■ **Exercise instructions**:
From the records below, print only the part that opens with the line containing "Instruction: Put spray" and closes with the line containing "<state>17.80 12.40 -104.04"; omit the pictures.

Dataset items:
━━━━━━━━━━━━━━━━

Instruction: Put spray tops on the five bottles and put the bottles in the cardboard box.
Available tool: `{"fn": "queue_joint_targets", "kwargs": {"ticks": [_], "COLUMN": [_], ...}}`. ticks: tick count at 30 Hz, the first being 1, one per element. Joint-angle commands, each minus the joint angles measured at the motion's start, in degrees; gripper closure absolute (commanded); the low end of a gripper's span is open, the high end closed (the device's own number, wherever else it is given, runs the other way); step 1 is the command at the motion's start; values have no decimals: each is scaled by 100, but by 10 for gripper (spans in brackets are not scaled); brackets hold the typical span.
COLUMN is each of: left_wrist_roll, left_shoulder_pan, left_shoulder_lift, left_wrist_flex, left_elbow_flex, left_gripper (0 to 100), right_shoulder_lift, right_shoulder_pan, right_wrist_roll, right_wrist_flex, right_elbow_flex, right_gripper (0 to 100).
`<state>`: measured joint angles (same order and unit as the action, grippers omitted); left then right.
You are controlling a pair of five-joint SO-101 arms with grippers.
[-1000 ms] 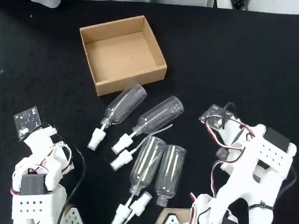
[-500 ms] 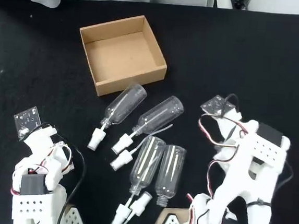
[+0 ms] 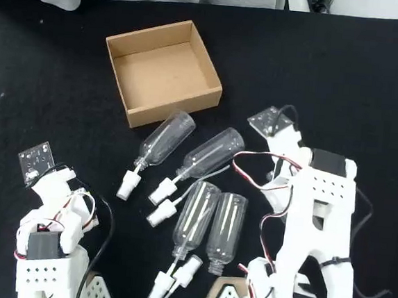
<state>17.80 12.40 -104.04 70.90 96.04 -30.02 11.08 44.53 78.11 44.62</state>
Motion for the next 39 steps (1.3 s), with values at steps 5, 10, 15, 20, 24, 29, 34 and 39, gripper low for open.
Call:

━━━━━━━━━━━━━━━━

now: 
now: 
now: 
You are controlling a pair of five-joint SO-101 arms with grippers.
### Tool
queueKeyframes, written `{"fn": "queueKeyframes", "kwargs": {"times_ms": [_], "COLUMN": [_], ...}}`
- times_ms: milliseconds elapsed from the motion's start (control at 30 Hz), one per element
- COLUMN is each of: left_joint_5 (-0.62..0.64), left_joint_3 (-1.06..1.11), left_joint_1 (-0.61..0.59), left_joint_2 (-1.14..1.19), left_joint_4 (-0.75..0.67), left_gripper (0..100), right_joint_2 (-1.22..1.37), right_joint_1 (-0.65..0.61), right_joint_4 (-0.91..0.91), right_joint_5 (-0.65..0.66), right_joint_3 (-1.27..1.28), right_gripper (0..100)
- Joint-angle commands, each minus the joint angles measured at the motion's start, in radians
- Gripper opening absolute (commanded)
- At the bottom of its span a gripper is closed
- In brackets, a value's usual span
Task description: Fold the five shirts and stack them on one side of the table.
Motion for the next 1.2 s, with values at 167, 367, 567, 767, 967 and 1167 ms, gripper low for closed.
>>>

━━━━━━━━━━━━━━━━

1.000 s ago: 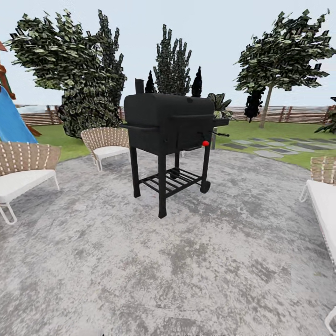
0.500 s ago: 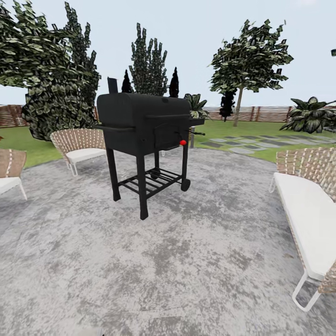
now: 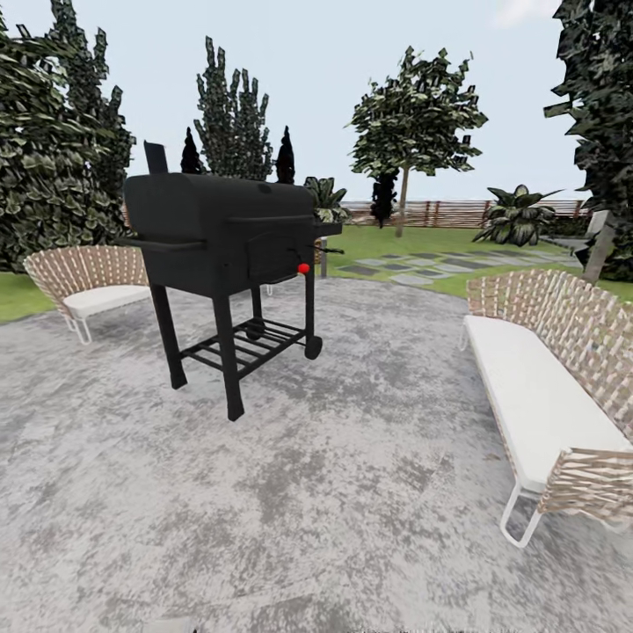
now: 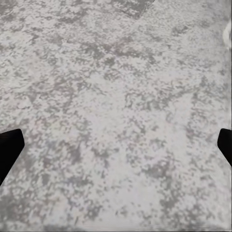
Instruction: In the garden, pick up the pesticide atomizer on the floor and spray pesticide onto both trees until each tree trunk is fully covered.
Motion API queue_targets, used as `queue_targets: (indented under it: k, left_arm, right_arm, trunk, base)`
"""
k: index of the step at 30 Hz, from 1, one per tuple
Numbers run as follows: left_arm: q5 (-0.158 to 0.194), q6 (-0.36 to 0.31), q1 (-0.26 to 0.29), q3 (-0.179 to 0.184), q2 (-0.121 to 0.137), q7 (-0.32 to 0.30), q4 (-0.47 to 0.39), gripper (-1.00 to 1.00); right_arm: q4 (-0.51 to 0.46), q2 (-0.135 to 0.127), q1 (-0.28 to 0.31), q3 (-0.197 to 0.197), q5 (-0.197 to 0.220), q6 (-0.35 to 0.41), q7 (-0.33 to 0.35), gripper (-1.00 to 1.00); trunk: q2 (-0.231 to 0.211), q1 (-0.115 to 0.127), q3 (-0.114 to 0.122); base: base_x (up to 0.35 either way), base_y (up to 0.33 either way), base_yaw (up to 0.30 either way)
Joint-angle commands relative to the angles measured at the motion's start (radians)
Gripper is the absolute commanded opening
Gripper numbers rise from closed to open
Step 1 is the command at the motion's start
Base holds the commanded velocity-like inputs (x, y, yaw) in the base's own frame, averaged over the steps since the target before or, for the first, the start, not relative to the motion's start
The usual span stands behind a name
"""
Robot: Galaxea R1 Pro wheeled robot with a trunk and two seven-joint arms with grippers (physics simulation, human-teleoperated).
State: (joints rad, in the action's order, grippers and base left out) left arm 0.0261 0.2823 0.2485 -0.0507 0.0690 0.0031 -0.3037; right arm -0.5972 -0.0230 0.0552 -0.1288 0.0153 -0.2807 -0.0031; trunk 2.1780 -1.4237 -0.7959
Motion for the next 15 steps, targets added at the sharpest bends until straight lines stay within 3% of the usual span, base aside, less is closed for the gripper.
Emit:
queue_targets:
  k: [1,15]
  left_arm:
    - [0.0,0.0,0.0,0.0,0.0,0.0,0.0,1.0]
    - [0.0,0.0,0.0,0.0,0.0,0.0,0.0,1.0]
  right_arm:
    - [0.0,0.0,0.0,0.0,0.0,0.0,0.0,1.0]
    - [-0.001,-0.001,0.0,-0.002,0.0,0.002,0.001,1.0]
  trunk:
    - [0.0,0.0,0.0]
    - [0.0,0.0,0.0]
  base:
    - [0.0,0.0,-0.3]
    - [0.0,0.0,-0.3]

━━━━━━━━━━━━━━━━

■ **Reply**:
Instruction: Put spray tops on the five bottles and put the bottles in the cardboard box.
Available tool: `{"fn": "queue_joint_targets", "kwargs": {"ticks": [_], "COLUMN": [_], ...}}`. ticks: tick count at 30 Hz, the first being 1, one per element. Joint-angle commands, each minus the joint angles measured at the motion's start, in degrees; gripper closure absolute (commanded); the low end of a gripper's span is open, the high end closed (the device's own number, wherever else it is given, runs the other way); step 1 is the command at the motion's start; values have no decimals: each is scaled by 100, but by 10 for gripper (spans in brackets are not scaled); brackets hold the typical span.
COLUMN is each of: left_wrist_roll, left_shoulder_pan, left_shoulder_lift, left_wrist_flex, left_elbow_flex, left_gripper (0 to 100), right_shoulder_lift, right_shoulder_pan, right_wrist_roll, right_wrist_flex, right_elbow_flex, right_gripper (0 to 100).
`<state>`: measured joint angles (same order and unit as the action, grippers omitted); left then right.
You are controlling a pair of five-joint SO-101 arms with grippers.
[-1000 ms] 
[-500 ms] 
[+0 ms] 
<state>17.80 12.40 -104.04 70.90 96.04 -30.02 11.08 44.53 78.11 44.62</state>

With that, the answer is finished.